Once Schmutzenberry was deemed cured of his illness (by composing “Take Me Out to the Ballgame”), Vamos opened up questions to the audience. He was asked such things as when the quartet started playing instruments, if it is hard to write music, and whether or not the feather in Schmutzenberry’s ink well was real (It was). The final question ended the afternoon with as much humor as the show itself: “Will you teach me to write words?” Without missing a pulse, Vamos replied, “Yes, first you need a feather, some ink, a wig, and some very fancy tights.” — Crystal Pratt
I had never been inside the Orpheum Children’s Science Museum prior to last Tuesday evening, when I attended the final performance of the DoCha Chamber Music Festival, and what I found was pleasantly surprising. In the lobby of the museum, there were bottles of wine being sold for seven dollars, gourmet baked goods provided by Pekara Bakery and Bistro, and even DoCha t-shirts on sale just outside the theater doors.
And while the set-up in the lobby was classy and impressive, the inside of the theater exceeded my expectations as well. The theater reminded me a great deal of the Virginia (also located in Downtown Champaign), with its pillared walls and domed ceilings, and balconies embroidered in intricately carved patterns painted gold. There were circular tables surrounding the stage, each with a black tablecloth and one or two flickering lightbulb candles.
The show itself consisted of three pieces by various composers, each piece performed by a different chamber music ensemble, or small groups of classical musicians in which each performer is assigned to a different part. The program for the evening consisted of George Crumb’s Sonata for Solo cello, Joseph Haydn’s String Quartet Op. 20 No. 5, and Dmitri Shostakovich’s Piano Trio No. 2 in E minor Op. 67.

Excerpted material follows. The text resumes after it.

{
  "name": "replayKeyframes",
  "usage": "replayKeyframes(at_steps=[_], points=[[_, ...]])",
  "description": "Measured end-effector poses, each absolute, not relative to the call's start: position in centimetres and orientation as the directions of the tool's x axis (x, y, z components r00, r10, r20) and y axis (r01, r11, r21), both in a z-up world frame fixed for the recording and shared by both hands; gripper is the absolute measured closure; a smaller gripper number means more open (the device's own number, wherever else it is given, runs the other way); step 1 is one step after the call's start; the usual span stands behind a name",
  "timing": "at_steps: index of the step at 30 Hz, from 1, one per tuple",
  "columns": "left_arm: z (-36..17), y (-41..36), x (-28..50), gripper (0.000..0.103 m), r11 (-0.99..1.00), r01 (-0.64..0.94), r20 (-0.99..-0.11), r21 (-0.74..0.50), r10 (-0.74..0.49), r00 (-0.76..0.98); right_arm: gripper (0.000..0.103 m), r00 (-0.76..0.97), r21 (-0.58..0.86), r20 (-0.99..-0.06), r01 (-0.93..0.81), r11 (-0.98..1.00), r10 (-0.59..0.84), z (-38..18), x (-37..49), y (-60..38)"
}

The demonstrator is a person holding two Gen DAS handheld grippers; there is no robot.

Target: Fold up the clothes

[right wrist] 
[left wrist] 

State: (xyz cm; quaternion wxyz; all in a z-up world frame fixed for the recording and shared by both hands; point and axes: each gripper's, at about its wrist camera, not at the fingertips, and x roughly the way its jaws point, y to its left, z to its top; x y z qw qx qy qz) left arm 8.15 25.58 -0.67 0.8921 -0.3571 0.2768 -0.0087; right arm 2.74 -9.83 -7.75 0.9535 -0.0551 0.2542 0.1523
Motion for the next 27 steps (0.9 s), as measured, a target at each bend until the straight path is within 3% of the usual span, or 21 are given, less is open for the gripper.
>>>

Sonata for Solo Cello by George Crumb was introduced as one of Crumb’s earlier works, and as more “old fashioned” in theory and in technique than his later works. The piece was performed by Dmitry Kouzov who demonstrated an extraordinary degree of technical capability through utilizing a wide array of techniques, including plucked strings, rapid glissando’s, and harsh bowing. The overall feeling I got from the piece was one of great longing, turned to disappointment, then finally to destructive rage. The fragmented phrase structure and vulnerability of the music made it a deeply moving performance.

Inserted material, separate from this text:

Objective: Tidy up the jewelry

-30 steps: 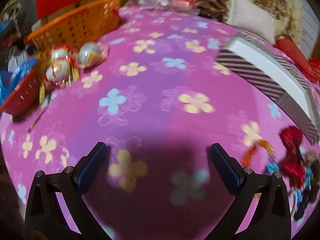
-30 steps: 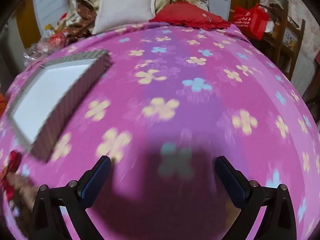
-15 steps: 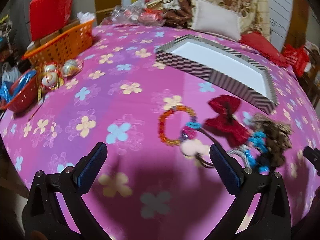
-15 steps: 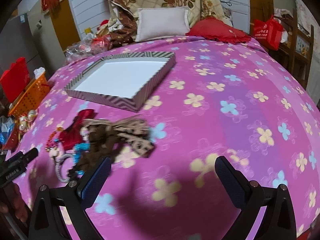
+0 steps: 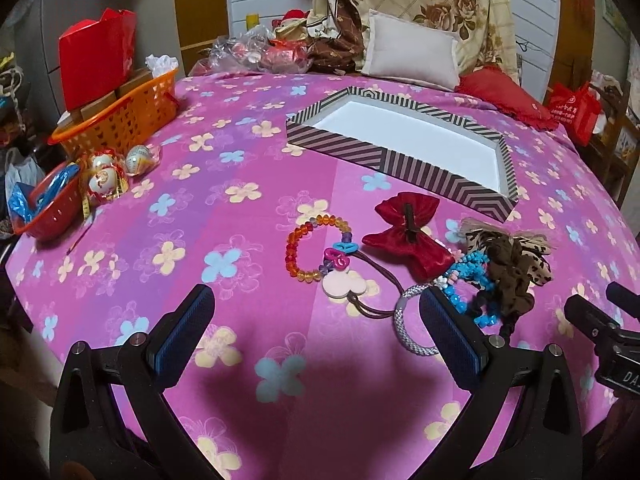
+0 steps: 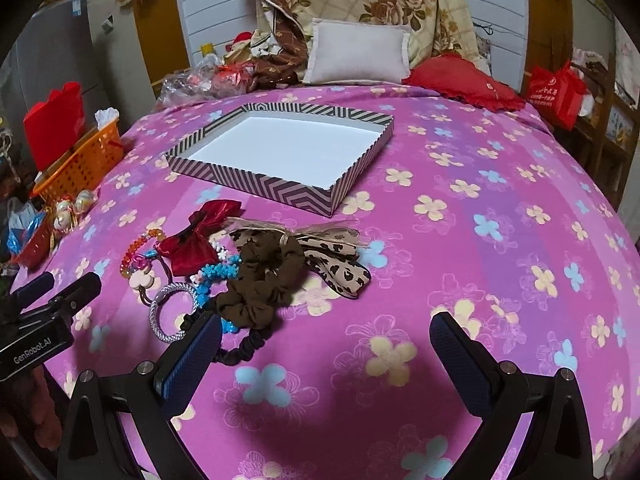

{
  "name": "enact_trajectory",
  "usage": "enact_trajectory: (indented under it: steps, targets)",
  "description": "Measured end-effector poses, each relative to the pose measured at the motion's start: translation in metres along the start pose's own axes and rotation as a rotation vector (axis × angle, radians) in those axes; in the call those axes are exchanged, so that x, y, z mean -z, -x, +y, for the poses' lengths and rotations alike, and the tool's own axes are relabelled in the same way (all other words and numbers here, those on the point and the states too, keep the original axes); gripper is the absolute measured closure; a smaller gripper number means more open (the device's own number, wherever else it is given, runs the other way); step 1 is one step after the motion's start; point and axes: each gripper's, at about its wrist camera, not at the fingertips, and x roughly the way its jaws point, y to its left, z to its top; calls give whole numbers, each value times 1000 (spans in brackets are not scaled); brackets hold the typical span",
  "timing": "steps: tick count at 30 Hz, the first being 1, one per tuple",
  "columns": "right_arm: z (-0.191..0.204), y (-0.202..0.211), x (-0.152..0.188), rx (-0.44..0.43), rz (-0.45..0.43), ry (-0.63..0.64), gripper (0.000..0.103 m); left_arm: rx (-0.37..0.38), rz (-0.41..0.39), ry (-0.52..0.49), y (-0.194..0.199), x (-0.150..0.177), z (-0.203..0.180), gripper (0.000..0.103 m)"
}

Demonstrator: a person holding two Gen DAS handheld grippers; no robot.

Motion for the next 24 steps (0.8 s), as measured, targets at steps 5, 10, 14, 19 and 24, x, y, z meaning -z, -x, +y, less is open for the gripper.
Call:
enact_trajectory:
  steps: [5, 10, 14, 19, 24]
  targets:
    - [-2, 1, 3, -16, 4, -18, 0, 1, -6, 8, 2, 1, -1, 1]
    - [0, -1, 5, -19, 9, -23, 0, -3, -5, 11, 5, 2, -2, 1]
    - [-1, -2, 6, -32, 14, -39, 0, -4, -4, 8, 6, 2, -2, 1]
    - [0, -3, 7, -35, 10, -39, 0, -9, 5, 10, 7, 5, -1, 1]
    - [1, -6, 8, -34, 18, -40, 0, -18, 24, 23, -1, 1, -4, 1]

Joseph Haydn’s String Quartet Op 20. No. 5. was performed by the Anasazi Quartet, which consisted of Veronica Pigeon and Amanda Ramey on violin, Kelly Moore on viola, and Samuel Araya on cello. The piece was introduced as having been written during Haydn’s “Sturm and Drang” period, where the composer supposedly explored darker, more serious emotions that resulted in him writing more often in a minor key. The performance, again, was just about flawless. The quartet was clearly very well practiced and comfortable with the music, which, at many points, was often technically challenging and/or deeply exposed. The music itself was far less aggressive than Crumb’s piece, but it did hold a certain sense of menace in how often it fluctuated between major and minor keys. Admittedly, I did grow bored with the piece about halfway through, and I have no reason for this other than pre-19th century classical music is too tame and structured to really spark my interest. The music was certainly pleasant and dreamy, but I didn’t find it terribly emotionally challenging.

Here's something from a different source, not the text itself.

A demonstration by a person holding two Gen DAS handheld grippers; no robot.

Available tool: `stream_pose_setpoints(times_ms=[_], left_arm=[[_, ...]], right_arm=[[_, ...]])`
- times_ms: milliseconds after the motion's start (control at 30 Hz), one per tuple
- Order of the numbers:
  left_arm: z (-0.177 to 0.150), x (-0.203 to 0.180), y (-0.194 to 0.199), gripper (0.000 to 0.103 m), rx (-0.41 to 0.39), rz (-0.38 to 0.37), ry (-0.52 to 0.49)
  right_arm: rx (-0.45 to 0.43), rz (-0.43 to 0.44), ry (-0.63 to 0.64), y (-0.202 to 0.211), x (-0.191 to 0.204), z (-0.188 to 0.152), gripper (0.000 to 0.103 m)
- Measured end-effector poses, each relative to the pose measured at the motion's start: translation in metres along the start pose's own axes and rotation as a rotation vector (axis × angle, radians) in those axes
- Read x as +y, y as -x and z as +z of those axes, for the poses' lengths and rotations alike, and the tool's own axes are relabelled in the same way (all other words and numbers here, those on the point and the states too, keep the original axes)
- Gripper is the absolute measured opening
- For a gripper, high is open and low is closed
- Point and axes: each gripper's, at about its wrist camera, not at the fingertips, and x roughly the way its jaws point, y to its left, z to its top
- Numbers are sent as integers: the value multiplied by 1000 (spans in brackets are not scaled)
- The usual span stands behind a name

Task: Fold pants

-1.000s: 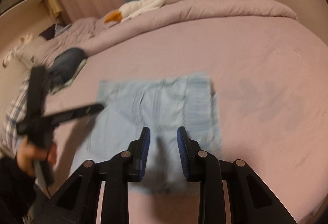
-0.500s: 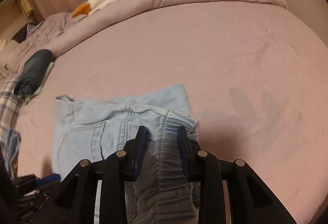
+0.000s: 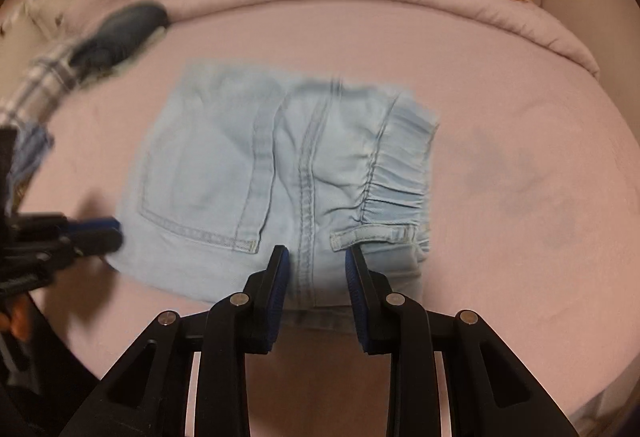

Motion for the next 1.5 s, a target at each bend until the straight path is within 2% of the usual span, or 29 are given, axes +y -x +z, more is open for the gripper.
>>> stream_pose_setpoints(times_ms=[67, 167, 300, 333, 367, 400, 433, 533, 567, 600, 667, 767, 900, 1067, 1233, 1367, 1500], left_arm=[[-2, 0, 4, 13, -5, -2, 6], [-8, 4, 13, 15, -24, -13, 45], [-13, 17, 26, 37, -71, -16, 123], [-13, 21, 25, 37, -64, -20, 134], [-14, 25, 23, 37, -54, -14, 141], [-15, 28, 21, 36, -40, -8, 147], [-16, 31, 17, 36, -29, -18, 152], [-14, 26, 15, 32, -29, -21, 123], [-14, 26, 15, 23, -25, -29, 114], [-15, 24, 14, 18, -19, -44, 107], [-16, 19, 13, 18, -15, -29, 76], [-18, 19, 14, 17, -11, -28, 69], [-22, 19, 14, 17, -6, -32, 73], [-20, 15, 13, 17, -2, -19, 64], [-13, 10, 9, 18, -2, -5, 66], [-14, 8, 10, 18, -2, 4, 67], [-15, 5, 8, 18, -2, 15, 63]], right_arm=[[19, 7, -40, 1, -2, 8, 29], [-15, 69, -70, 11, 0, 22, 31], [-59, 194, -97, 12, 8, 47, 31], [-61, 214, -98, 8, 12, 55, 31], [-62, 228, -91, 4, 16, 61, 36], [-63, 247, -76, -3, 24, 72, 47], [-64, 251, -67, -8, 33, 81, 51], [-48, 284, -36, -29, 56, 105, 53], [-36, 286, -29, -35, 63, 107, 53], [-19, 285, -17, -41, 70, 110, 53], [28, 255, 34, -63, 85, 120, 53], [92, 155, 102, -83, 99, 120, 40], [110, 130, 102, -93, 100, 124, 40], [56, 169, 38, -80, 89, 119, 40], [-16, 192, -12, -42, 68, 102, 40], [-44, 155, -24, -21, 53, 81, 40], [-58, 69, -13, -7, 40, 62, 40]])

Dmitri Shostakovich’s Piano Trio No. 2 in E minor Op. 67 concluded the evening. The piece was introduced as one of the most influential piano trio compositions of the twentieth century, and was said to have taken a good deal of influence from Jewish music. The ensemble consisted of Yu-Chi-Tai on piano, Patrycja Likos on cello, and Sibbi Bernhardsson on violin. Their performance was, once again, beautiful, impassioned, and nearly flawless. What I found most impressive was the group’s ability to keep in communication with one another while playing music that demands a great deal of extended techniques, including harmonics and string plucking. Furthermore, I thought the inclusion of piano added an intriguing texture to the piece, one I hadn’t yet experienced in the evening’s previous performances. The music itself experiments with a peculiar blend of emotions, many that occur simultaneously. Overall, I’d say the piece felt tragically humorous. Or maybe it was violently happy? Regardless, it was my favorite performance of the evening.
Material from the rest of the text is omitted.